# Task to complete
Each line below should be repeated exactly as written, with no pictures carried over.

# Source material
^^^^^^^^^^^^^^^^

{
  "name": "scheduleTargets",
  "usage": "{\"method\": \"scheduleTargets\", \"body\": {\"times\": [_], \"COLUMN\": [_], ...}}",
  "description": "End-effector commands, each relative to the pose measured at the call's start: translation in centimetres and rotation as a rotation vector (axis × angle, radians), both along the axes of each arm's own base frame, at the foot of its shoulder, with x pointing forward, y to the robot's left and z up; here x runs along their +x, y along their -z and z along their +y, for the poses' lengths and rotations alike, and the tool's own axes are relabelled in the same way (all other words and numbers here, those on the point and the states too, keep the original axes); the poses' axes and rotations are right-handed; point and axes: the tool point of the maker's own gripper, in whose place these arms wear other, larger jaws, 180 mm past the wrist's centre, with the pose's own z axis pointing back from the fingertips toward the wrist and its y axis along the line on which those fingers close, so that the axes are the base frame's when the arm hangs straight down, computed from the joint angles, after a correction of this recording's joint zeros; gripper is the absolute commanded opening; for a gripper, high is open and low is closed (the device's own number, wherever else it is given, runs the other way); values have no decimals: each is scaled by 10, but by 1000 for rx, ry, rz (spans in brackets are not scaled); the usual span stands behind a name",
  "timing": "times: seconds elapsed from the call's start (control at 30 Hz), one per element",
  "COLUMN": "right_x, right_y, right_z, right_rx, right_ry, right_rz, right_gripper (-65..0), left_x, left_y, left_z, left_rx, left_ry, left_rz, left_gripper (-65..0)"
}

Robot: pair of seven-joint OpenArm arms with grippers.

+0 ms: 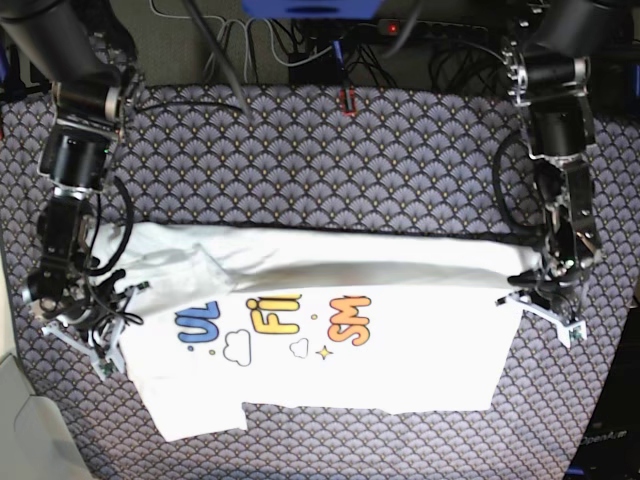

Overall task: Fold the T-shirt properly
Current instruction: 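Lift the held edge and fold it over toward the hem with both grippers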

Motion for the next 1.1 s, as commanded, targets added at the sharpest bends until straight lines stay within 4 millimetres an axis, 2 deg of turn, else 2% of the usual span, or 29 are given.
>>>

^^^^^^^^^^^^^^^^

# Problem solution
{
  "name": "scheduleTargets",
  "usage": "{\"method\": \"scheduleTargets\", \"body\": {\"times\": [_], \"COLUMN\": [_], ...}}",
  "description": "End-effector commands, each relative to the pose measured at the call's start: translation in centimetres and rotation as a rotation vector (axis × angle, radians), both along the axes of each arm's own base frame, at the foot of its shoulder, with x pointing forward, y to the robot's left and z up; here x runs along their +x, y along their -z and z along their +y, for the poses' lengths and rotations alike, and the tool's own axes are relabelled in the same way (all other words and numbers here, those on the point and the states too, keep the original axes); the poses' axes and rotations are right-handed; point and axes: the tool point of the maker's own gripper, in whose place these arms wear other, larger jaws, 180 mm past the wrist's centre, with the pose's own z axis pointing back from the fingertips toward the wrist and its y axis along the line on which those fingers close, so that the axes are the base frame's when the arm hangs straight down, computed from the joint angles, after a correction of this recording's joint zeros; gripper is the absolute commanded opening; for a gripper, high is open and low is closed (the device's own number, wherever else it is given, runs the other way); values have no decimals: each is scaled by 10, but by 1000 for rx, ry, rz (spans in brackets are not scaled); the usual span stands behind a name",
  "timing": "times: seconds elapsed from the call's start (control at 30 Hz), one per element",
  "COLUMN": "right_x, right_y, right_z, right_rx, right_ry, right_rz, right_gripper (-65..0), left_x, left_y, left_z, left_rx, left_ry, left_rz, left_gripper (-65..0)"
}

Robot: pair of seven-joint OpenArm arms with grippers.

+0 ms: 

Overall task: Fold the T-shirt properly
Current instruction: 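Lift the held edge and fold it over toward the hem with both grippers
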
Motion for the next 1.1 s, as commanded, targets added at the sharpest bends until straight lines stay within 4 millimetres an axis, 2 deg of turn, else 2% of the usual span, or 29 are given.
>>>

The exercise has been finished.